## Prompt
Please reproduce exactly the lines that begin the listing below, up to and including the line where "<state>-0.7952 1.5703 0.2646" occurs.

## Records for the task
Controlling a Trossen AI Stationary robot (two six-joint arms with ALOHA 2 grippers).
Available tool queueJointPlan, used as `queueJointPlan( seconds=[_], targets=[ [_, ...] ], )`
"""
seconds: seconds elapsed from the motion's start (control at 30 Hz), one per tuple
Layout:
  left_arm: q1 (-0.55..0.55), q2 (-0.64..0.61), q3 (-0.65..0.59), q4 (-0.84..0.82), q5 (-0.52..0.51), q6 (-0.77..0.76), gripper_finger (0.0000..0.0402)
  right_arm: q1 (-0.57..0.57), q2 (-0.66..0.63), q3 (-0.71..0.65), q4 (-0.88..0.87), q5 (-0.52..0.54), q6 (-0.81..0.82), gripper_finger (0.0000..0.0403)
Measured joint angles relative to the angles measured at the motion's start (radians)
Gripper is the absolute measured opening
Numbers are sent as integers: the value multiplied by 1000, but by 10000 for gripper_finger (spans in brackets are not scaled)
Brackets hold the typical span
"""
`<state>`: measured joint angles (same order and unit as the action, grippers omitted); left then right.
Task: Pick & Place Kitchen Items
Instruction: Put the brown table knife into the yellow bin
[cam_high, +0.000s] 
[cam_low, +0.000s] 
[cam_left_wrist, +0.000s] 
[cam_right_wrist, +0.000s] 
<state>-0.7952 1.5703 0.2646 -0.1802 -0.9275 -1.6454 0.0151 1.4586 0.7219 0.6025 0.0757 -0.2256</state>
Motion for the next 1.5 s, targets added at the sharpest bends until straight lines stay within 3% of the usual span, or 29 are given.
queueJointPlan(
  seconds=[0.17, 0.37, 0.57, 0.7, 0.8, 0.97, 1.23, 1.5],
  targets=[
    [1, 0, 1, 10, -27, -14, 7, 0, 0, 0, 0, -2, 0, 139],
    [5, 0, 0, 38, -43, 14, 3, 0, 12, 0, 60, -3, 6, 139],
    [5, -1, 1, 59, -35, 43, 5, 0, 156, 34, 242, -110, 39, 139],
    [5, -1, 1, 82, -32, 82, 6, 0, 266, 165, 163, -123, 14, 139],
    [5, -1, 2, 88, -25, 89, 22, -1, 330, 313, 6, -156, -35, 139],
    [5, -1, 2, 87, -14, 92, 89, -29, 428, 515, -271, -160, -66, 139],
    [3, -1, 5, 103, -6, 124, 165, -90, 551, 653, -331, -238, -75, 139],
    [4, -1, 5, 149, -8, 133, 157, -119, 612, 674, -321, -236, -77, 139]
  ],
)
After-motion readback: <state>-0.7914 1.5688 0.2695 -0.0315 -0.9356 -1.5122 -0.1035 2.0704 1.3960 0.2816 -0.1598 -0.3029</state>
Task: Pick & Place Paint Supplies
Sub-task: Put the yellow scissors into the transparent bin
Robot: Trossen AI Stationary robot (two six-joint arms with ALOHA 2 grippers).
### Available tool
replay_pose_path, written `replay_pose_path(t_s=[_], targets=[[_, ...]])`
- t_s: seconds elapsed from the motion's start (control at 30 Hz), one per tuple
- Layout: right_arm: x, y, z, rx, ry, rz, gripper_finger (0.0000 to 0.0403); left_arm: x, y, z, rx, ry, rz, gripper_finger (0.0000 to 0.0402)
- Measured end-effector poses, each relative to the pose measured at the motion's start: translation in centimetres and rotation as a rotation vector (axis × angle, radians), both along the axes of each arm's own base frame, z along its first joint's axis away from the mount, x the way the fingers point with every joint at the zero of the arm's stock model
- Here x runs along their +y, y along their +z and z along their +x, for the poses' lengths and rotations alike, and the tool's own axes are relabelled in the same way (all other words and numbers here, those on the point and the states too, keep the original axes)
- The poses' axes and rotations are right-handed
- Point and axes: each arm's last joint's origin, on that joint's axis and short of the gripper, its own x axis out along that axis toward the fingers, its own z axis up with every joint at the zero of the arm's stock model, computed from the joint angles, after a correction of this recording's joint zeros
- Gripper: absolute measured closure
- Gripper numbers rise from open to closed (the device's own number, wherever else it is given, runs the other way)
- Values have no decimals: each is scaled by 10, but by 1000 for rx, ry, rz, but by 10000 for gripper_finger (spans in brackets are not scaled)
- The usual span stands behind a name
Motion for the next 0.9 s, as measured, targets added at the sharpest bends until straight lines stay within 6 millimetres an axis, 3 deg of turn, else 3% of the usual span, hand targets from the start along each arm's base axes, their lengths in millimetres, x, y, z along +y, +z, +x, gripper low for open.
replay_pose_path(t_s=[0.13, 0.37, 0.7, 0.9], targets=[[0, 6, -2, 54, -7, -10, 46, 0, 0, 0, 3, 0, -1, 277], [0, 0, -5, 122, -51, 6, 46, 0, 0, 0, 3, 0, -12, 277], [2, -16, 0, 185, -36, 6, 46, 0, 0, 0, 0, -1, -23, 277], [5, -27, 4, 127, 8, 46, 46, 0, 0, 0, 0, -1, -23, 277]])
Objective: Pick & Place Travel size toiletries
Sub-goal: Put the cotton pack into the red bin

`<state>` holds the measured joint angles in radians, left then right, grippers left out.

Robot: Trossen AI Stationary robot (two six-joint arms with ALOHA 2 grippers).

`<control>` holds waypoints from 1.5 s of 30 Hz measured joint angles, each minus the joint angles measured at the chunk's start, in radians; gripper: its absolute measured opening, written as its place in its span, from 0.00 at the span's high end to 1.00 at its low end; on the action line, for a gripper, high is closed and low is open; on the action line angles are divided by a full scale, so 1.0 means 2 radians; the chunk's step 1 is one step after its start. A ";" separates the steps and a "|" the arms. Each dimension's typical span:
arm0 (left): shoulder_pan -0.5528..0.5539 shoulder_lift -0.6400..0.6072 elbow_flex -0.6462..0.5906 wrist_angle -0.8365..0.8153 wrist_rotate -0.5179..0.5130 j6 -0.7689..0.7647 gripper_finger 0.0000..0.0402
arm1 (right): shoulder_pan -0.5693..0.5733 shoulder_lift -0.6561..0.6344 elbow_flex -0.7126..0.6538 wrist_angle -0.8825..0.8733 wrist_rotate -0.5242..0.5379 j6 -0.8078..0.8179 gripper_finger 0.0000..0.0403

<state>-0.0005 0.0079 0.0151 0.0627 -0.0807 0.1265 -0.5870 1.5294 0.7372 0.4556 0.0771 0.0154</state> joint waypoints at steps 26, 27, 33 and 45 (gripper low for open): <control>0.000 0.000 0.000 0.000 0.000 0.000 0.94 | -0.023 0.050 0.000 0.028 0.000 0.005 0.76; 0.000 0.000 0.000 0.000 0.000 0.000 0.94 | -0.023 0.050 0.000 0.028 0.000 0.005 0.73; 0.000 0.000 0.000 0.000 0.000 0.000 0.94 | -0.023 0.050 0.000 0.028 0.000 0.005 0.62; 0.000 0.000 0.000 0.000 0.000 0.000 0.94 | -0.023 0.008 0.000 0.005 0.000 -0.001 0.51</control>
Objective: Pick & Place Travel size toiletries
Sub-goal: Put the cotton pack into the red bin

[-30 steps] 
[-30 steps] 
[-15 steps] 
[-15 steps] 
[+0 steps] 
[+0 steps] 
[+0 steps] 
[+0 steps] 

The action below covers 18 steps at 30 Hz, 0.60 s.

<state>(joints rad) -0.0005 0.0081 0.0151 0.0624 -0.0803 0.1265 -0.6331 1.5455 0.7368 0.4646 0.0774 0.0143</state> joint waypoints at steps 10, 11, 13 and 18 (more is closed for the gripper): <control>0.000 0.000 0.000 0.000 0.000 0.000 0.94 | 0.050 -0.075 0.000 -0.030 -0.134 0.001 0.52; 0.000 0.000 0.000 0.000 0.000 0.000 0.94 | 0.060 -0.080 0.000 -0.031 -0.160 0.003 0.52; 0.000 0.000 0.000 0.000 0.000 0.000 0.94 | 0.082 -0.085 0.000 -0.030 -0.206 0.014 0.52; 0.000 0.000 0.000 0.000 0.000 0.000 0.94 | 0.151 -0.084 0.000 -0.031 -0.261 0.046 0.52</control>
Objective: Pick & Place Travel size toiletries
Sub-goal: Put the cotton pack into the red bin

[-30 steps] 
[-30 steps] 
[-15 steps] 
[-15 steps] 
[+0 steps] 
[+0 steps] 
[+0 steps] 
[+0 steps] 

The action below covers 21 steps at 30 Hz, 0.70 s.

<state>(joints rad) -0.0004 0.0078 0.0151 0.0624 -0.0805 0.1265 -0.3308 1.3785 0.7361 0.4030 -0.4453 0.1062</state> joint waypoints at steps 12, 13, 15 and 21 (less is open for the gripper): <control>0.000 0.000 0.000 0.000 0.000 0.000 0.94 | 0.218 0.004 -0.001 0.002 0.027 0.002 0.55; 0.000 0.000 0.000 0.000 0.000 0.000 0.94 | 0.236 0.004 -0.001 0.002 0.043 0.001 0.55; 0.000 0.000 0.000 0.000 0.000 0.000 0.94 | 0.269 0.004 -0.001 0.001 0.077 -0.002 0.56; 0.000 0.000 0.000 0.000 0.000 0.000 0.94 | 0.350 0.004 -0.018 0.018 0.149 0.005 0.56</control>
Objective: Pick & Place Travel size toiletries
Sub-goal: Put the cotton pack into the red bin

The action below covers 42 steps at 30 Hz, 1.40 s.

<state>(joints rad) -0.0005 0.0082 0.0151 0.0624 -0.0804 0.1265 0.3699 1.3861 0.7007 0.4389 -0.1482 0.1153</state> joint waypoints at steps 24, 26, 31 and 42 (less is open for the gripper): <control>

## Exercise solution
Controlling a Trossen AI Stationary robot (two six-joint arms with ALOHA 2 grippers).
Available tool queueJointPlan, used as `queueJointPlan( seconds=[_], targets=[ [_, ...] ], )`
"""
seconds: seconds elapsed from the motion's start (control at 30 Hz), one per tuple
Layout:
  left_arm: q1 (-0.55..0.55), q2 (-0.64..0.61), q3 (-0.65..0.59), q4 (-0.84..0.82), q5 (-0.52..0.51), q6 (-0.77..0.76), gripper_finger (0.0000..0.0402)
  right_arm: q1 (-0.57..0.57), q2 (-0.66..0.63), q3 (-0.71..0.65), q4 (-0.88..0.87), q5 (-0.52..0.54), q6 (-0.81..0.82), gripper_finger (0.0000..0.0403)
Measured joint angles relative to the angles measured at the motion's start (radians)
Gripper is the absolute measured opening
Numbers are sent as integers: the value multiplied by 1000, but by 10000 for gripper_finger (spans in brackets are not scaled)
Brackets hold the typical span
"""
`<state>`: measured joint angles (same order and unit as the action, grippers omitted); left then right.
Task: Pick & Place Kitchen Items
Instruction: Put the brown table knife into the yellow bin
[cam_high, +0.000s] 
[cam_low, +0.000s] 
[cam_left_wrist, +0.000s] 
[cam_right_wrist, +0.000s] 
<state>-0.7952 1.5703 0.2646 -0.1802 -0.9275 -1.6454 0.0151 1.4586 0.7219 0.6025 0.0757 -0.2256</state>

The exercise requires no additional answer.